The goal of this program is to enrich the quality of life and health of our communities and planet. Strategies include protecting families from air pollution and toxic chemicals, and protecting and restoring watersheds.
Clean air priorities include reducing pollution from fossil fuels by cleaning up coal-fired power plants, vehicles, and oil and gas production; and advancing sustainable transportation and land use solutions. Clean water priorities include building the capacity of the grassroots watershed movement, and advancing green water infrastructure solutions that protect, restore, and/or mimic the natural water cycle. Environmental health priorities include advancing chemical policy reform and educating consumers about ways to reduce exposure to toxic chemicals found in food and personal and household products.

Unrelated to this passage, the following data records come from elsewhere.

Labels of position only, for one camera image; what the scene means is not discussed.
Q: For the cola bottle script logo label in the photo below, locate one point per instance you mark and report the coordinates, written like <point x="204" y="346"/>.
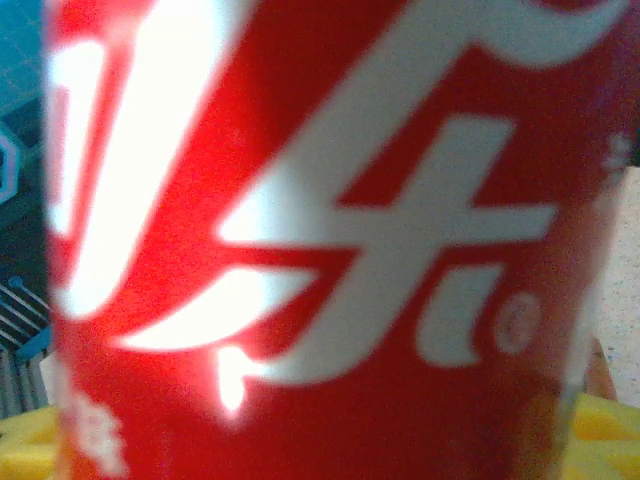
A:
<point x="400" y="125"/>

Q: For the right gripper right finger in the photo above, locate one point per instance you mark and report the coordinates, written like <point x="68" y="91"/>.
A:
<point x="610" y="440"/>

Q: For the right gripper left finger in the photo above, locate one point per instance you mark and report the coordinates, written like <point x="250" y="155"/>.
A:
<point x="25" y="450"/>

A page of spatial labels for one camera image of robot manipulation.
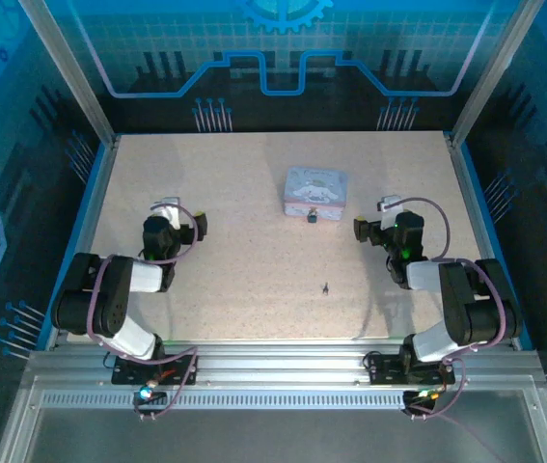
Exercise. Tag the pastel cartoon tin box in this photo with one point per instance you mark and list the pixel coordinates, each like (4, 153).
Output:
(315, 189)

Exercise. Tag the small dark key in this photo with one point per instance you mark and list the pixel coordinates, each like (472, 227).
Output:
(325, 288)

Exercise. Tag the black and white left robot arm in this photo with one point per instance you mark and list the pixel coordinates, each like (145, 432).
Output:
(109, 299)

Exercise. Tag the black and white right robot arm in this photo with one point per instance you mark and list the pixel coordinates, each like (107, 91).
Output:
(475, 313)

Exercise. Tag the black connector with blue light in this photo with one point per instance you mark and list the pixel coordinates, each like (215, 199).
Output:
(146, 396)

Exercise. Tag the grey metal front panel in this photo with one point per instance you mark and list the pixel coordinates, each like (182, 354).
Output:
(278, 434)

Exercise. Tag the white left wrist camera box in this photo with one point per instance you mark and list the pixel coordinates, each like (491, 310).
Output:
(171, 212)

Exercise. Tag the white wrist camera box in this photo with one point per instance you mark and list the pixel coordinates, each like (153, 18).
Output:
(171, 212)
(391, 202)

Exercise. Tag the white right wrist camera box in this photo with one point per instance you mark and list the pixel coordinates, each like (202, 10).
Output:
(391, 202)

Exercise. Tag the aluminium side frame rail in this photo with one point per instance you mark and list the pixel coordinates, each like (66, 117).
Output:
(475, 202)
(92, 231)

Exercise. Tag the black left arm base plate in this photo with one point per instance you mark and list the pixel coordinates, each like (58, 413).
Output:
(128, 370)

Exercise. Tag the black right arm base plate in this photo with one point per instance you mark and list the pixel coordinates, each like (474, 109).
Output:
(384, 371)

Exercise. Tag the aluminium front frame rail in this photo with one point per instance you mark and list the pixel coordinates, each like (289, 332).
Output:
(278, 362)

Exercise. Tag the aluminium frame post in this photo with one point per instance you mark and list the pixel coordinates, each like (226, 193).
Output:
(68, 67)
(490, 67)

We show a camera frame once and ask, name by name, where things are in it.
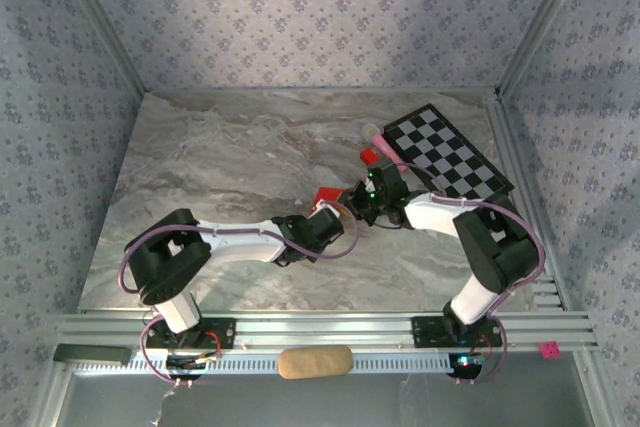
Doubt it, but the red cloth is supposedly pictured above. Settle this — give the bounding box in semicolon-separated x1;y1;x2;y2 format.
312;186;351;213

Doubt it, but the pink toy microphone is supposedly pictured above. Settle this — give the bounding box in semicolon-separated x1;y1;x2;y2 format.
360;123;409;173

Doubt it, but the black white checkerboard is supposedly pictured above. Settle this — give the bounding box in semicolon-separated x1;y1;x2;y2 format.
382;103;516;203

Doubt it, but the tan oval pad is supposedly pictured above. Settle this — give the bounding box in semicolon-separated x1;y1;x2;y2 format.
277;344;354;381

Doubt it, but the black flat bar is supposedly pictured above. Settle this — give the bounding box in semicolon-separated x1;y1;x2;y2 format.
52;344;132;367

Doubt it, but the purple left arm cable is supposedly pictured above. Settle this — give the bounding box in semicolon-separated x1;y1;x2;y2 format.
117;199;361;388

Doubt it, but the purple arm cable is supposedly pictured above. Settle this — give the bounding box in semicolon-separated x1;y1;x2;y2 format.
117;199;361;388
399;161;547;388

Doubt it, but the aluminium back rail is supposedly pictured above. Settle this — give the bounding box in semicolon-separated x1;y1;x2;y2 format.
142;86;501;96

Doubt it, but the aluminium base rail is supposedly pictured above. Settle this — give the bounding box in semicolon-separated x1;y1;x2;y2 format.
57;313;600;353

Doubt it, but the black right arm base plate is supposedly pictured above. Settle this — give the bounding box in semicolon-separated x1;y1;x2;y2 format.
410;315;504;349

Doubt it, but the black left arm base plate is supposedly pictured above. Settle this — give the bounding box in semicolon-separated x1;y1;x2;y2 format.
144;316;237;349

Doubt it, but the aluminium side rail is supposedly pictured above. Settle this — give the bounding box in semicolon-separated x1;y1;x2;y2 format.
482;91;569;311

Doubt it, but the white slotted cable duct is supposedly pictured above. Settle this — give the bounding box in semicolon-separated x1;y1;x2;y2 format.
69;350;481;376

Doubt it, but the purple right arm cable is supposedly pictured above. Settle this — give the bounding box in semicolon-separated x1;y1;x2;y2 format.
399;161;547;388

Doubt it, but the aluminium frame post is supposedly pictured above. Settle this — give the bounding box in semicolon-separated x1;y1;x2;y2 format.
496;0;597;98

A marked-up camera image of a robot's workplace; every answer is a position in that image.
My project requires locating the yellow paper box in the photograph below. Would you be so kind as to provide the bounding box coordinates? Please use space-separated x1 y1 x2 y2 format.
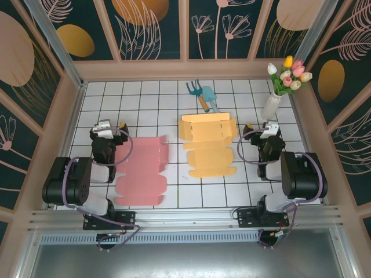
177 112 239 178

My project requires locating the pink paper box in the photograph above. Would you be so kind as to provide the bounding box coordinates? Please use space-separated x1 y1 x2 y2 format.
114 135 170 207

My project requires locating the white ribbed vase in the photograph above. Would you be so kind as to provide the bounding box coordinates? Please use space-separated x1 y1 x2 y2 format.
260 93 283 120

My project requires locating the light blue trowel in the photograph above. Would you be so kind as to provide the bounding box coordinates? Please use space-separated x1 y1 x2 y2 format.
201 86 220 115

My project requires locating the tulip bouquet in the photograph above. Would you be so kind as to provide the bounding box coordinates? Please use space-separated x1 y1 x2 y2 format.
266 55 314 97

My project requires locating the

Safer Chemicals, Health Families is a campaign working to protect American families from toxic chemicals. Founded in 2009, the campaign integrates a variety of strategies and tactics toward that goal including; sophisticated organizing, online and traditional communications, direct negotiation with industry, and educating federal policy makers. The campaign has united organizations from across a broad spectrum of environmental health constituencies around a common platform for reform of our national chemical policy, currently embodied in the Toxic Substances Control Act (TSCA) of 1976. The goal of SCHF is to ensure TSCA is modernized to assess and regulate the manufacture and use of toxic chemicals based on 21st century health and safety standards and scientific data.

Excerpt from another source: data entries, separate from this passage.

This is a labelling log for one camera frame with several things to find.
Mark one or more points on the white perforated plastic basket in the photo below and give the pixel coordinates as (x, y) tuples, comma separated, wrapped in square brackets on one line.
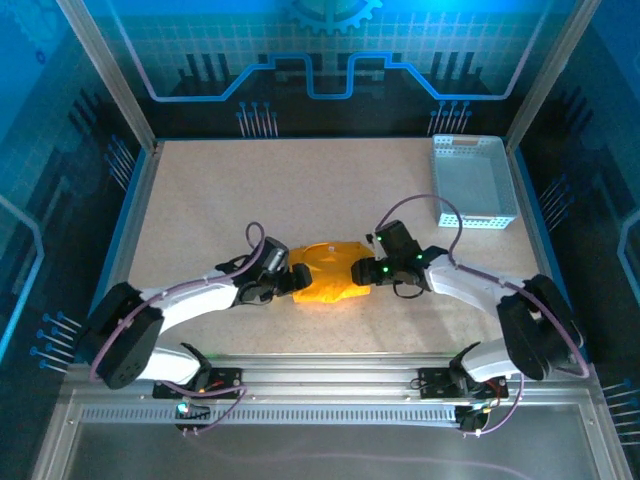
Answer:
[(472, 180)]

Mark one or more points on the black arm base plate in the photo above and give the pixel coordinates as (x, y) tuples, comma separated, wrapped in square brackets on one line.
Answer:
[(432, 382), (227, 382)]

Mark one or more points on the aluminium side rail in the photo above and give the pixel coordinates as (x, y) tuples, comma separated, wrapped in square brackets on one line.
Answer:
[(138, 200), (526, 200)]

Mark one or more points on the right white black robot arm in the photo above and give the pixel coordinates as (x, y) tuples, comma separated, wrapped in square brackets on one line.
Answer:
[(480, 290)]

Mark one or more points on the aluminium frame beam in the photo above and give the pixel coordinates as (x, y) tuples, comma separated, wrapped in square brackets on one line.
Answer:
[(330, 375)]

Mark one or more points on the grey metal panel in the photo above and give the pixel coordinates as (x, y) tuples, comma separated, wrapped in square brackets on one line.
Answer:
[(300, 440)]

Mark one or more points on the orange t-shirt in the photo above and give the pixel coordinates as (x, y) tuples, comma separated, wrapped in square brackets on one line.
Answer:
[(330, 270)]

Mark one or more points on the aluminium frame post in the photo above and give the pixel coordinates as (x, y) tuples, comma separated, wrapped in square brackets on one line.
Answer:
[(107, 75), (551, 75)]

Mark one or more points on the black controller box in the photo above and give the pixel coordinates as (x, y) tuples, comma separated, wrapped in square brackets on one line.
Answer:
[(197, 412), (470, 421)]

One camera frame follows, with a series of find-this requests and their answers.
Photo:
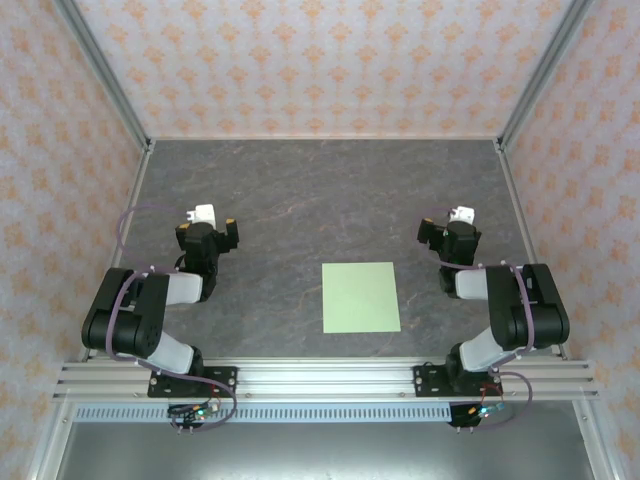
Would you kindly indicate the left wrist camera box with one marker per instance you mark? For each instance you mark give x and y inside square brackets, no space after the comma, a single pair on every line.
[202,214]

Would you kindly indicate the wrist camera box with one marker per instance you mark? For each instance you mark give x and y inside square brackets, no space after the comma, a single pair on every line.
[462,215]
[202,214]

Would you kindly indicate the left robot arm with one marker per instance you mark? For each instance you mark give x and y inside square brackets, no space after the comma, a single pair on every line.
[125,330]

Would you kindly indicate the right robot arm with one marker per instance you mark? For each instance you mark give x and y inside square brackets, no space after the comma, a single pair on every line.
[530,320]

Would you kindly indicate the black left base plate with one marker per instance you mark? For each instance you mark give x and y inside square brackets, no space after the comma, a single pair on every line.
[222,382]

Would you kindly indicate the aluminium side rail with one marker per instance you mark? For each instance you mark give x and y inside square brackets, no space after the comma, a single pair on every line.
[527,240]
[120,240]

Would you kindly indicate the grey metal shelf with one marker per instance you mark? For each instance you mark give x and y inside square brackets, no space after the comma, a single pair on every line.
[320,450]

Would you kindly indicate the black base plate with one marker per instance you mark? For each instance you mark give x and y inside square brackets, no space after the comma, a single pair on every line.
[222,382]
[430,382]

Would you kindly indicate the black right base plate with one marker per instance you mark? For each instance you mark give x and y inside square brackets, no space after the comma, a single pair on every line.
[430,382]

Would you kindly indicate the small circuit board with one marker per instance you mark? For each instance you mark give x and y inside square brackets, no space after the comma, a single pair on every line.
[485,411]
[197,411]

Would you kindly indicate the light green paper sheet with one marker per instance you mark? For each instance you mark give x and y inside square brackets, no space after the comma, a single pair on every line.
[360,297]

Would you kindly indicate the aluminium mounting beam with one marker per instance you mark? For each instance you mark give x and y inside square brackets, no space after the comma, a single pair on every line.
[325,380]

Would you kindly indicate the aluminium frame post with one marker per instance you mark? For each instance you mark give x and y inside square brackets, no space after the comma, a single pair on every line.
[547,70]
[100,70]
[50,445]
[595,445]

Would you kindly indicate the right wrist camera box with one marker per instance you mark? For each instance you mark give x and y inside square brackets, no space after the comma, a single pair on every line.
[462,215]

The Chattahoochee River stretches from the north Georgia mountains to the Florida border, providing water for wildlife, and for drinking, business, and recreation for more than 3.5 million Georgians. The portion of the Chattahoochee’s watershed, or drainage area, which lies above Atlanta and Lake Lanier is the smallest watershed serving any major metropolitan area in the country. Turner Foundation Trustee Laura Turner Seydel and her husband Rutherford Seydel founded the Upper Chattahoochee Riverkeeper (UCR) in 1994 to protect and restore the Chattahoochee River. UCR uses advocacy, education, monitoring, outreach, research, communication, and when needed, legal action, to protect and preserve the Chattahoochee River and its watershed.